Where are you getting that value from?
p.s. could you use the split_correction branch. It has various bugfixes I am waiting to push to the release version.
S
Ok so it's not hardcoded, but you are setting it via a formula. This is cool, but might need some fine-tuning. So that number isn't enough for the N that @JA-Lacey is using.
How many genomes did you use @JA-Lacey ? And how many proteins in each one?
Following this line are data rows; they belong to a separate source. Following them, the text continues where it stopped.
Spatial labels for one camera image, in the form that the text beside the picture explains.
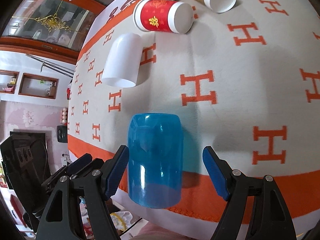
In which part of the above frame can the blue translucent plastic cup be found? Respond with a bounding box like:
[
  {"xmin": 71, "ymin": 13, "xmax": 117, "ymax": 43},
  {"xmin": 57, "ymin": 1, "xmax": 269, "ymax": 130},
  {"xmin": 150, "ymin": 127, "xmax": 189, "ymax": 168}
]
[{"xmin": 127, "ymin": 113, "xmax": 183, "ymax": 209}]

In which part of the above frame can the white plastic cup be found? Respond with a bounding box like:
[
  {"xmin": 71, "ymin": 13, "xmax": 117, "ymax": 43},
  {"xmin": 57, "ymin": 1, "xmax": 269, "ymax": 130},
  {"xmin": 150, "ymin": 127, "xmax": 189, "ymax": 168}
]
[{"xmin": 101, "ymin": 33, "xmax": 143, "ymax": 88}]

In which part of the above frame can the red paper cup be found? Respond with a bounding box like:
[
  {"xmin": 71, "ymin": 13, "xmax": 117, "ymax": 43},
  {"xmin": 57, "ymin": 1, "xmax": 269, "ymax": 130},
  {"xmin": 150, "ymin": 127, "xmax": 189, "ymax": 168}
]
[{"xmin": 132, "ymin": 0, "xmax": 194, "ymax": 34}]

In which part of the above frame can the wooden glass cabinet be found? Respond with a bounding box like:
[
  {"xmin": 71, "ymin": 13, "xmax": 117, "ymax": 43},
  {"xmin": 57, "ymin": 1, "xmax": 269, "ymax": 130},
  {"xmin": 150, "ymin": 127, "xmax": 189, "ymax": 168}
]
[{"xmin": 1, "ymin": 0, "xmax": 114, "ymax": 64}]

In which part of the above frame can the orange beige H-pattern cloth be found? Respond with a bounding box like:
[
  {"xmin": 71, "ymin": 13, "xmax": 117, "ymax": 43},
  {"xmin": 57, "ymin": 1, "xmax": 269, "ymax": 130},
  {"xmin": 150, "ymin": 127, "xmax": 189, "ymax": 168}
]
[{"xmin": 67, "ymin": 0, "xmax": 320, "ymax": 224}]
I gave it a go on 2340 genomes each with ~1800 proteins. All the same Sequence type. the -M value is what was printed in the .log @tseemann @SionBayliss
Perhaps the 3* is not quite enough to handle very large datasets.
Thanks
This is what roary
does:
it looks like PIRATE has copied the code, but notice it is *5
here now despite the comment that @andrewjpage has :-)
sub _build_memory_in_mb
{
my ($self) = @_;
my $filename = $self->input_file;
my $memory_required = 2000;
if(-e $filename)
{
$memory_required = -s $filename;
# Convert to mb
$memory_required = int($memory_required/1000000);
# Triple memory for worst case senario
$memory_required *= 5;
$memory_required = 2000 if($memory_required < 2000);
}
return $memory_required;
}
Maybe put this in a function?
use List::Util qw(max);
use constant CDHIT_MEM_FACTOR => 5;
my $ram = max(2000, int( (-s $filename) * CDHIT_MEM_FACTOR / 1E6 ) );
And re-use it here:
./scripts/pangenome_construction.pl: $m_required *= 3; # triple
./scripts/run_classify_paralogs_batch.pl:$m_required *= 2; # double
./scripts/run_classify_paralogs_sequential.pl:$m_required *= 3; # triple
I can help with how to make a module with re-useable funcs
As quick fix I modified the m_required from 3x -> 5x in the latest commit to master.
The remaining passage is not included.